Güncelleme Tarihi:
REKABET Kurulu’nun koronavirüs salgını sürecinde zincir marketlerle bunların tedarikçileri konumundaki üretici ve toptancı seviyesindeki teşebbüsler hakkında yürüttüğü soruşturma kapsamında sözlü savunma toplantısı önceki gün gerçekleştirildi. Soruşturma heyeti temsilcisi, ulusal zincir marketler ve tedarikçilerinin, eylemleriyle Rekabetin Korunması Hakkında Kanunu ihlal ettiklerini, eylemlerin “kartel” niteliği taşıdığını belirterek, para cezasının yarı oranında artırılmasını istedi. Firmaların avukatları, iddiaları reddetti, gizli oturum da yapılan toplantı yaklaşık 16 saat sürdü. Soruşturma heyeti temsilcisi, A101, BİM, CarrefourSa, Migros ve ŞOK olarak anılan soruşturma tarafı ulusal zincir marketler arasında doğrudan veya ortak tedarikçiler aracılığıyla dolaylı temaslar yoluyla satış fiyatlarının ve fiyat artışlarının koordinasyonunun sağlandığı, elde edilen belgelerde “piyasanın organize edildiği, artırılan fiyatların rakiplerle eş zamanlı raflara yansıtılacağı” yönünde ve benzer nitelikte pek çok ifade bulunurken, zincir marketlerin fiyat hareketlerinin de bu bulguları büyük ölçüde teyit ettiğini söyledi.
KÂR MARJIMIZ AZALDI
Ortak hareket etmekle suçlanan marketlerin temsilcileri sözlü savunmalarında suçlamaları kabul etmedi. A101’in avukatları, soruşturmaya konu dönemde şirketin brüt kâr marjının yüzde 1.67 azaldığını, son 2 yılda şirketin toplam 1 milyar 32 milyon lira kâr kaybına maruz kaldığını belirterek, “Bu, kanaatimizce piyasanın ne kadar yoğun bir rekabet içinde olduğunun en güzel örneği çünkü maliyetlerin arttığı bir dünyada müvekkil şirketlerin maliyetlerdeki bu artışı satış fiyatlarına aynı oranda yansıtmadığını veya yansıtamadığını net bir şekilde görüyoruz.

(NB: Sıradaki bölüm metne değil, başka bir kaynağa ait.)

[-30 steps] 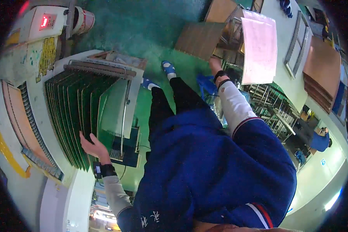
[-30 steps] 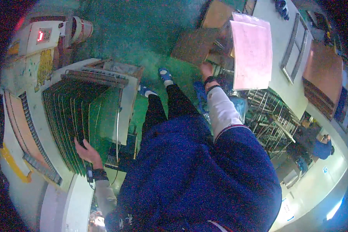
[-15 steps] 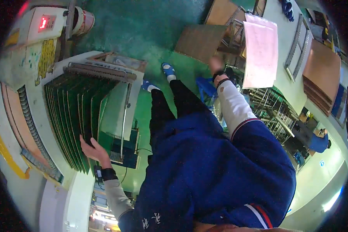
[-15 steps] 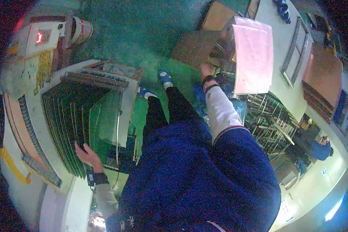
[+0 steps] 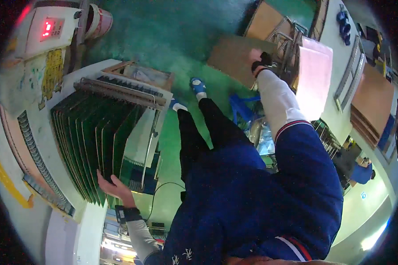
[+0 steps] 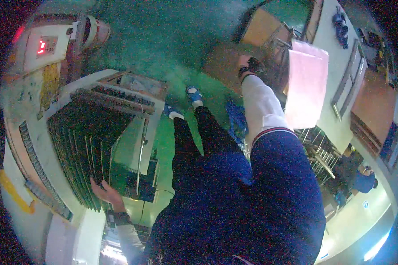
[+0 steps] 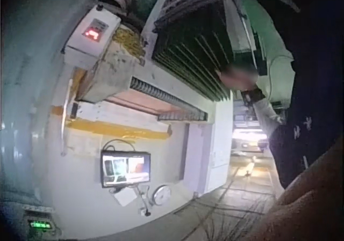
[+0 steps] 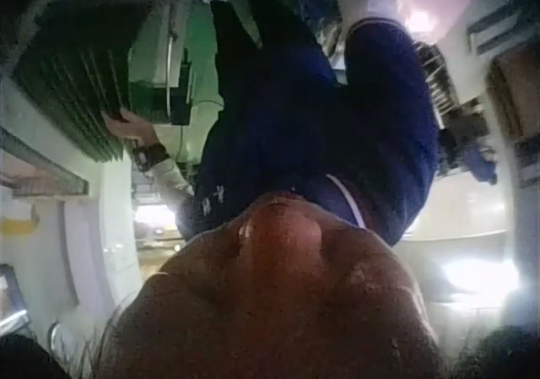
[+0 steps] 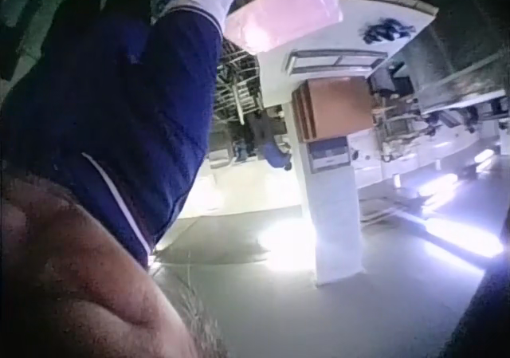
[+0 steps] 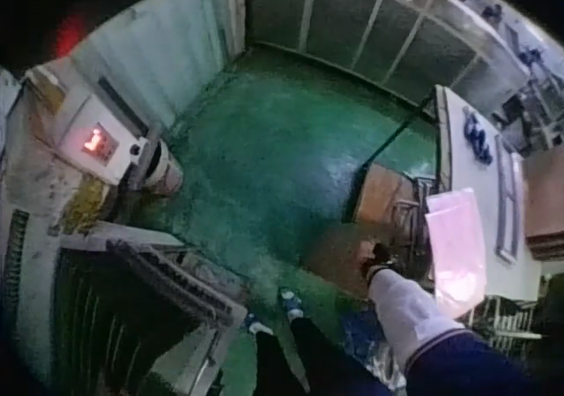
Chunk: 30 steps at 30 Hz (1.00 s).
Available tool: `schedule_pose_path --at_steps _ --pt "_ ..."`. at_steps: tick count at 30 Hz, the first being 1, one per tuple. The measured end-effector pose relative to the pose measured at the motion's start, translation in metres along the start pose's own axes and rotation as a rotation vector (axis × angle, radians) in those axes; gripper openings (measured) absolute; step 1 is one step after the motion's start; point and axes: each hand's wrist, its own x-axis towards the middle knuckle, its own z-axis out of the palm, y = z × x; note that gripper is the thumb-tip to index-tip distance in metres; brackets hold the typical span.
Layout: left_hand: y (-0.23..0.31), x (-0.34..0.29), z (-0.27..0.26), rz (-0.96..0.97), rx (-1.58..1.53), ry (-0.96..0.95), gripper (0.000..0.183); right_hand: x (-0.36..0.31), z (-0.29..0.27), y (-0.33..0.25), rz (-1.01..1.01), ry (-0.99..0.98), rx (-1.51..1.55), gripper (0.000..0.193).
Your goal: Manually feeding and organizing thin metal sheets into a processing or sorting machine.
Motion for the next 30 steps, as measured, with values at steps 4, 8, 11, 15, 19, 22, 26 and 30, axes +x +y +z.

Bunun da en büyük sebebi rekabetin olması ve şirketin Türkiye’deki en ucuz market olma iddiasıyla doğrudan orantılı” dedi. Şirket avukatı, soruşturmanın salgın dönemine ilişkin olduğunu, bu dönemde ek maliyetlerin oluştuğunu ve gerek tedarikçilerin gerek perakendecilerin ciddi oranda ekstra maliyetlere maruz kaldığını ifade etti.
KARTEL İMKÂNSIZ
BİM İcra Kurulu Üyesi Galip Aykaç da iddialara ilişkin hiç kimseyle iletişimin olmadığını, bundan sonra da olmayacağını ifade etti. Şirket avukatları ise firma marjlarında görülen örüntülerin, ürünlerin bir kartel aracılığıyla satılmaları sonucu fiyatlarda ve karda ortaya çıkacak değişikliklerle uyumlu olmadığını savundu. ŞOK’un avukatları da kartel iddiası şartlarının soruşturmada bulunmadığını, iddiaya yönelik iktisadi ve hukuki şartların gerçekleşmediğini ifade etti. CarrefourSA şirketinin savunmasında, bilimsel açıdan incelendiğinde iddiaların gerçekçi olmadığı dile getirildi. Migros Üst Yöneticisi Ömer Özgür Tort, şirketi adına yaptığı savunmada, kartel iddiasının imkânsız olduğunu, firmada alış fiyatı artmadan satış fiyatını artırmadıklarını ve salgın sürecinde de bu prensibi uyguladıklarını, ayrıca piyasadan pahalı olamayacaklarını kaydetti.
ÇEVRİMİÇİ TOPLANTI
REKABET Kurulu Başkanı Birol Küle’nin başkanlığındaki toplantı çevrim içi yapıldı. Küle, soruşturmanın, perakende gıda ve temizlik ürünleri ticaretiyle iştigal eden zincir marketler (BİM Birleşik Mağazalar AŞ, CarrefourSA Carrefour Sabancı Ticaret Merkezi AŞ, Migros Ticaret AŞ, Yeni Mağazacılık AŞ (A 101), ŞOK Marketler Ticaret AŞ) ile bunların tedarikçileri konumunda olan üretici ve toptancı seviyesindeki teşebbüslerin (Procter&Gamble Tüketim Malları San. AŞ, Savola Gıda San. ve Tic. AŞ) fiyatlama davranışlarının incelenmesine yönelik açıldığını belirtti.
‘BASKI KURULMADI’
SAVOLA şirketinin avukatları da perakendecilere baskı kurulması veya teşvikte bulunulmasının söz konusu olmadığını, şirketin yalnızca maliyetlerini liste fiyatlarına yansıttığını belirterek, “Pazarda Savola’nın payının düşük olması, markalar arasında güçlü ikame etkisinin bulunması ve tüketici tercihlerinin fiyattan hızlı etkilenmesinin olası olması ile perakendecilerin çok ciddi bir pazarlık gücünün bulunması sebebiyle Savola’nın alıcılarının yeniden satış fiyatını tespit etmesi ve sürdürmesi mümkün değildir” diye konuştu. Procter&Gamble Tüketim Malları San. AŞ Türkiye ve Kafkasya Yönetim Kurulu Başkanı Tankut Turnaoğlu da belgelerin ele alınmasında ciddi hukuki ve maddi hataya düşüldüğüne inandıklarını belirtti.